At this point, it can't hurt to take it apart yourself and try to fix it. At least you would get an idea of how it's put together.


----------



## rfdesigner (Nov 14, 2015)

If you were in the UK I'd suggest the small claims court.

I think you've been treated very shoddily.

Edit.. just thinking about it.. I would video a disassembly, with a witness. if you find that they haven't put it back together properly (i.e. ribbon cables not inserted into plugs, screws missing etc, then I'd make a formal complaint and ensure you also copy the US head of canon.)

They shouldn't make your kit worse, and I do wonder what their legal position is if they haven't even tried to put it back together properly


----------



## matrix95136 (Nov 14, 2015)

I now fully understand the damage even a few drops of sea water can do. I will certainly be very careful in the future.

My disappointment is that canon didn't even try to return the camera remotely to the state it was in when I shipped it.

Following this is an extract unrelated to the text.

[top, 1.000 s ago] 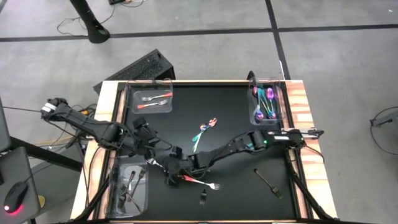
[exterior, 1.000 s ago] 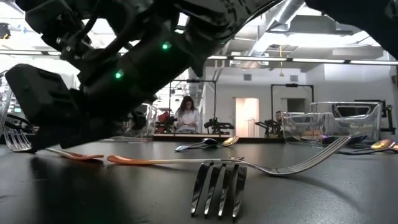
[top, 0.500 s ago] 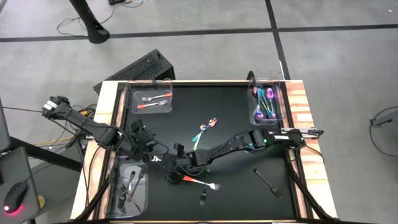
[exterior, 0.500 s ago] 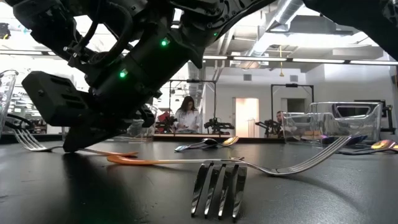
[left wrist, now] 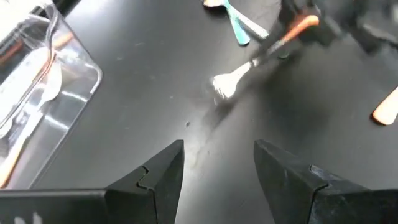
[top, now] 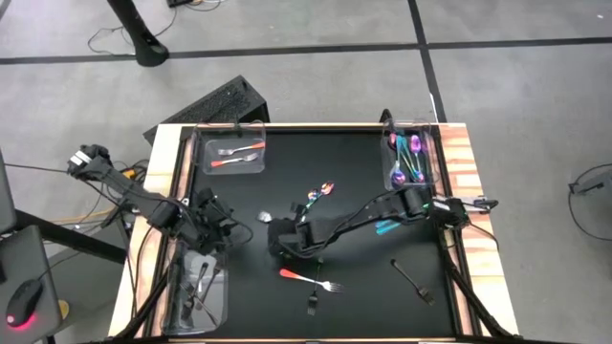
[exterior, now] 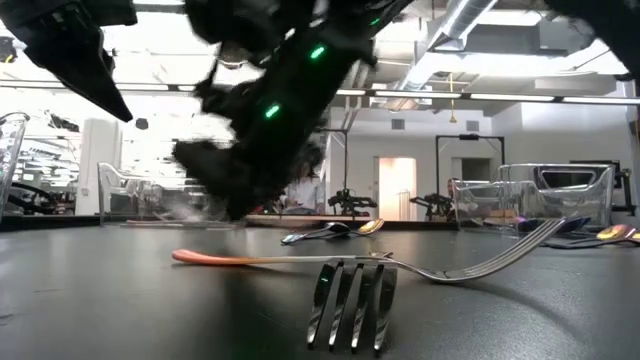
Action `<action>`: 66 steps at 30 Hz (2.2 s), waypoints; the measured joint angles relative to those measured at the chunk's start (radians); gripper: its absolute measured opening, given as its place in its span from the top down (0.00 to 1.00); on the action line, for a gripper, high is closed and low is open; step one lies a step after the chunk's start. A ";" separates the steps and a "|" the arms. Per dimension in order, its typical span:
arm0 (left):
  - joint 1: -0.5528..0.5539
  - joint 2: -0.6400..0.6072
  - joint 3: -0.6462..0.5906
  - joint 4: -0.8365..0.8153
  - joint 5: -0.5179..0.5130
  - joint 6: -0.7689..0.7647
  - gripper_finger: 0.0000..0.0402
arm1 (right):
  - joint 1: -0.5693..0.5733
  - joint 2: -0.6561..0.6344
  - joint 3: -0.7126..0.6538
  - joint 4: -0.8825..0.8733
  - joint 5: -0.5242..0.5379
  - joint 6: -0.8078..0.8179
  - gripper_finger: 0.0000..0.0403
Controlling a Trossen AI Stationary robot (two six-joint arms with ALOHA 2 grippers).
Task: Sort silverware by color (type)
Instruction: Put the orange fork into the top left transparent bin
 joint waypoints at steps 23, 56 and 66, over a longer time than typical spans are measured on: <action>0.127 0.009 -0.368 1.278 -0.033 0.458 0.55 | 0.059 -0.390 -0.895 1.384 -0.062 -0.249 0.98; 0.254 0.238 -0.379 1.719 0.114 0.686 0.55 | 0.104 -0.382 -0.844 1.377 0.041 -0.509 0.98; 0.263 0.238 -0.379 1.713 0.199 0.680 0.55 | 0.104 -0.381 -0.845 1.413 0.035 -0.502 0.98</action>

I didn't even need to get it repaired since every thing was working except left move of multi-controller. I had a hiatus in events so I decided to ship the camera for repair.

Mt. Spokane - I couldn't sell it on Ebay because the camera is bricked at this point. It won't even turn on!

PhotographyFirst and rfedesigner - I am inclined to agree that Canon sloppily put the camera together once they determined there was water damage. They might have assumed the customer (me) would agree to purchase a replacement (refurbished or new) so there wasn't any need to diligently put the camera together.

rfedesigner - I like your idea. I will try to record the dissasembly to see if this thesis is correct and make a formal complaint if that is so.


----------



## rfdesigner (Nov 14, 2015)

matrix95136 said:


> I now fully understand the damage even a few drops of sea water can do. I will certainly be very careful in the future.
> 
> My disappointment is that canon didn't even try to return the camera remotely to the state it was in when I shipped it. I didn't even need to get it repaired since every thing was working except left move of multi-controller. I had a hiatus in events so I decided to ship the camera for repair.
> 
> ...



Thinking about it.. the witness ought to be someone sufficiently independant.. (not your mum)

Good luck


----------



## tcmatthews (Nov 17, 2015)

At least they offered you a refurbish. When I sent my 60D they sent back a cryptic note saying it was totaled and I owed them $350. I was at work and did not want to deal with it. By the time I got home the account said I own them nothing. 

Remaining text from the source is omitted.